(Records from a data source)
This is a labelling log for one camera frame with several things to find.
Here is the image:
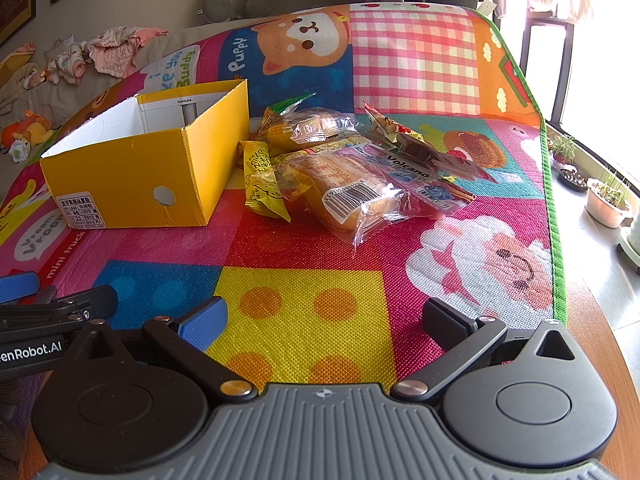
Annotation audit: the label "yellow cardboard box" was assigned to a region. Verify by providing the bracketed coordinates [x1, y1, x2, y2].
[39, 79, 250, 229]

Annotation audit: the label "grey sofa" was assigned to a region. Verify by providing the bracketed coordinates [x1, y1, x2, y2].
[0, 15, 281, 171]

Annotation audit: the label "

---

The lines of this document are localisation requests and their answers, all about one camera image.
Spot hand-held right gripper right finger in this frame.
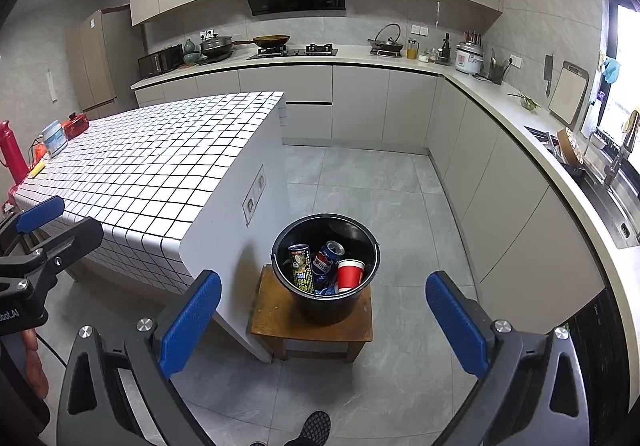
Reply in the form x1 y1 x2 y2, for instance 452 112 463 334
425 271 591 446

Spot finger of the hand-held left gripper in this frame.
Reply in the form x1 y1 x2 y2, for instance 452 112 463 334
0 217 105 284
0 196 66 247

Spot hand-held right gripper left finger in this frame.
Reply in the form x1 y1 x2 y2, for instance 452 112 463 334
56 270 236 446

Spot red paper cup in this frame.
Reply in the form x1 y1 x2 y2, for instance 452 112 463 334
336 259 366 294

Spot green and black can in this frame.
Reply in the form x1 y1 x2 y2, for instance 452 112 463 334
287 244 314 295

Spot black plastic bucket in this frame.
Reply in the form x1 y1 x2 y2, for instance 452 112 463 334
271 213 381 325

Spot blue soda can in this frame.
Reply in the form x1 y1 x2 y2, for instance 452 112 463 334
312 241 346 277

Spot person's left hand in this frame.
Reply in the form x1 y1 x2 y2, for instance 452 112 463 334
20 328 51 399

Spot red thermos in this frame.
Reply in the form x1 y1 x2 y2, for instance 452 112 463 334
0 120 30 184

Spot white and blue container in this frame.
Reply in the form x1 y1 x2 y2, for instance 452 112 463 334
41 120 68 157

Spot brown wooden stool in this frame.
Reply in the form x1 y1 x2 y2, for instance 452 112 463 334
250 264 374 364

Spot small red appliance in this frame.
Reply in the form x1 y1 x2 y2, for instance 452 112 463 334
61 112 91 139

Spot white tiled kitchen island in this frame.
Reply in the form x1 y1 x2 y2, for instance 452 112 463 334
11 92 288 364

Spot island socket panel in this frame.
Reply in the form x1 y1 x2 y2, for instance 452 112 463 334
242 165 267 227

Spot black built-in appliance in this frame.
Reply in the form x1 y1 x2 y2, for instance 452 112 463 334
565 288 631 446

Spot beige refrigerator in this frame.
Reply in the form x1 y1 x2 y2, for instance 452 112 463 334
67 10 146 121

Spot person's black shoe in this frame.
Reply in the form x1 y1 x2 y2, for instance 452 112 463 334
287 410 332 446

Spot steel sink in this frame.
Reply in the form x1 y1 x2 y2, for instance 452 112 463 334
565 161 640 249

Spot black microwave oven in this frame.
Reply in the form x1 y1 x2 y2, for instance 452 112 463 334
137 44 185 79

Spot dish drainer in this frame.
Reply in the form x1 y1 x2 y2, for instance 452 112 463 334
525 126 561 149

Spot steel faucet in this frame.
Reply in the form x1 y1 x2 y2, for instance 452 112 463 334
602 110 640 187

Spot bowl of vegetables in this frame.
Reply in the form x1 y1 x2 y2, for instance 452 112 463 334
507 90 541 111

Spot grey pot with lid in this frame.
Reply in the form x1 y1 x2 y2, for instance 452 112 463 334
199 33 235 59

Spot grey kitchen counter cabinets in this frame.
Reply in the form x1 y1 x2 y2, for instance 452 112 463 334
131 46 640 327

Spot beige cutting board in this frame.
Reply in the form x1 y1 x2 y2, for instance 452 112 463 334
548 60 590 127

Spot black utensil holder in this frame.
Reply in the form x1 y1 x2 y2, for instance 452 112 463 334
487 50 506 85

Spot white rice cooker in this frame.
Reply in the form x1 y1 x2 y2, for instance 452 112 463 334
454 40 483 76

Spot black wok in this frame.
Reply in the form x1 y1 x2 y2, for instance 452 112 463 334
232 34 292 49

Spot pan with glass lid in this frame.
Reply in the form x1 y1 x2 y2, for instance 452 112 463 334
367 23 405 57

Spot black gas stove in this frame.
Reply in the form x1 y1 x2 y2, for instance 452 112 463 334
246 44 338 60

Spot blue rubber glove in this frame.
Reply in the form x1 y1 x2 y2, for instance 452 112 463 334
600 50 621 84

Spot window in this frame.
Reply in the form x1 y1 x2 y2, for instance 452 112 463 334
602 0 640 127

Goal of the exercise
Out of the data above, set down the lines from the one with "Spot black microwave oven in this frame." to the one with "Spot grey kitchen", both included, exactly as written and with no additions.

Task solution
Spot black microwave oven in this frame.
Reply in the form x1 y1 x2 y2, for instance 452 112 463 334
137 44 185 79

Spot dish drainer in this frame.
Reply in the form x1 y1 x2 y2, for instance 452 112 463 334
525 126 561 149

Spot steel faucet in this frame.
Reply in the form x1 y1 x2 y2, for instance 452 112 463 334
602 110 640 187

Spot bowl of vegetables in this frame.
Reply in the form x1 y1 x2 y2, for instance 452 112 463 334
507 90 541 111

Spot grey pot with lid in this frame.
Reply in the form x1 y1 x2 y2, for instance 452 112 463 334
199 33 235 59

Spot grey kitchen counter cabinets in this frame.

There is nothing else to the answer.